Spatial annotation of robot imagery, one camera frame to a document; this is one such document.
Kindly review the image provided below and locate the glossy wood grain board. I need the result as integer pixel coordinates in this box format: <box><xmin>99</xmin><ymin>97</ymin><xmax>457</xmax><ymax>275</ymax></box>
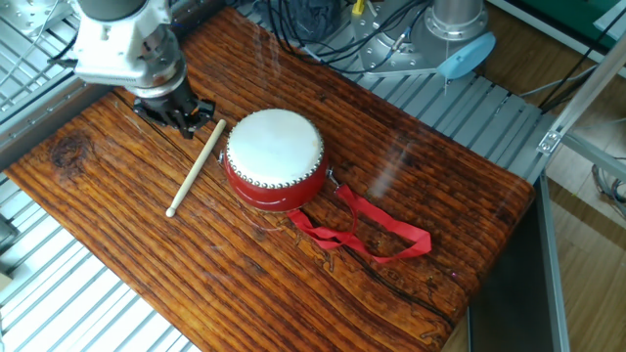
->
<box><xmin>4</xmin><ymin>7</ymin><xmax>537</xmax><ymax>352</ymax></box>

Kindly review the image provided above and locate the silver wire grid rack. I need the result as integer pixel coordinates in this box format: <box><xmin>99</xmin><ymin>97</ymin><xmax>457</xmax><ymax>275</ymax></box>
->
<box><xmin>0</xmin><ymin>0</ymin><xmax>116</xmax><ymax>116</ymax></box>

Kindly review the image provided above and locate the aluminium frame beam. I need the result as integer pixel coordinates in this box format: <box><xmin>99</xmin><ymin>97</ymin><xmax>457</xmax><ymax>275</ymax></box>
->
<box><xmin>560</xmin><ymin>133</ymin><xmax>626</xmax><ymax>183</ymax></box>

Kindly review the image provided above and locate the silver pedestal plate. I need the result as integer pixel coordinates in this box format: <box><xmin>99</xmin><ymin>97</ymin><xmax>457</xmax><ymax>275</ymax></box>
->
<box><xmin>0</xmin><ymin>0</ymin><xmax>85</xmax><ymax>36</ymax></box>

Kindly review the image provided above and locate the white plastic wrist bracket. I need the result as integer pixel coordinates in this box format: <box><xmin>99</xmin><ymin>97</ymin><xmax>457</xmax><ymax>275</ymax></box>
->
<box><xmin>70</xmin><ymin>0</ymin><xmax>173</xmax><ymax>90</ymax></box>

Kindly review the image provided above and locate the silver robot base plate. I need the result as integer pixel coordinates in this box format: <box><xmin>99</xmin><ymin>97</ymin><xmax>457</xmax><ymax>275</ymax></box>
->
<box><xmin>350</xmin><ymin>0</ymin><xmax>490</xmax><ymax>79</ymax></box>

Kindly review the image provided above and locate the slanted frame post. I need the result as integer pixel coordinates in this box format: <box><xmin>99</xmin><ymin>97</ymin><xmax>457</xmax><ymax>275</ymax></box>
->
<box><xmin>536</xmin><ymin>28</ymin><xmax>626</xmax><ymax>156</ymax></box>

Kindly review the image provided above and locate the red drum with white skin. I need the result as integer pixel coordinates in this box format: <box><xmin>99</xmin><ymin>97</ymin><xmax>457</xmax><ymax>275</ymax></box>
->
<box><xmin>218</xmin><ymin>108</ymin><xmax>330</xmax><ymax>213</ymax></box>

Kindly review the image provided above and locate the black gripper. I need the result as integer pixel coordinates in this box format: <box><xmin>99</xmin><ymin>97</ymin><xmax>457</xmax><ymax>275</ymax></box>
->
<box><xmin>132</xmin><ymin>79</ymin><xmax>217</xmax><ymax>141</ymax></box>

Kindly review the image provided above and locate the red ribbon strap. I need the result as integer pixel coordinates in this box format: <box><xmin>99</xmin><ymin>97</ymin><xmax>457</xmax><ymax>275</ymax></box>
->
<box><xmin>286</xmin><ymin>183</ymin><xmax>433</xmax><ymax>265</ymax></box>

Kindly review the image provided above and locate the black cable with metal connector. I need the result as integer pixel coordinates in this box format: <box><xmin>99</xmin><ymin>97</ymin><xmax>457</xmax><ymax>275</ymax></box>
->
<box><xmin>388</xmin><ymin>0</ymin><xmax>434</xmax><ymax>54</ymax></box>

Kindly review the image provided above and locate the loose wire bundle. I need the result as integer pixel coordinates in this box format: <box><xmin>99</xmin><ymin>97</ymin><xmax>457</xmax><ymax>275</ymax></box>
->
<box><xmin>590</xmin><ymin>155</ymin><xmax>626</xmax><ymax>220</ymax></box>

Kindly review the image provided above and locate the wooden drumstick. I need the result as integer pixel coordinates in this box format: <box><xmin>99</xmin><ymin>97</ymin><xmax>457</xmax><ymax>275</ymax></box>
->
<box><xmin>164</xmin><ymin>118</ymin><xmax>229</xmax><ymax>219</ymax></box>

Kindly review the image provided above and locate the black cable bundle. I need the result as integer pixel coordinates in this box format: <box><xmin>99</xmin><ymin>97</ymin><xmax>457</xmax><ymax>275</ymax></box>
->
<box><xmin>258</xmin><ymin>0</ymin><xmax>431</xmax><ymax>75</ymax></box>

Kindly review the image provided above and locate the aluminium table edge rail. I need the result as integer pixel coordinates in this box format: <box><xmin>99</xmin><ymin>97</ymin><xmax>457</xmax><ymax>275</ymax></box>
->
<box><xmin>535</xmin><ymin>173</ymin><xmax>572</xmax><ymax>352</ymax></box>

-*-

Lines of the material may hold the string "frame". Copy each one that does.

▶ **Exercise response**
Spatial annotation of robot imagery, one camera frame to a document; this is one such document.
Kindly review the image provided above and locate the aluminium frame beam. I need the result as integer pixel coordinates in this box format: <box><xmin>99</xmin><ymin>97</ymin><xmax>457</xmax><ymax>275</ymax></box>
Kindly review the image provided above and locate the slanted frame post. I need the result as integer pixel coordinates in this box format: <box><xmin>99</xmin><ymin>97</ymin><xmax>457</xmax><ymax>275</ymax></box>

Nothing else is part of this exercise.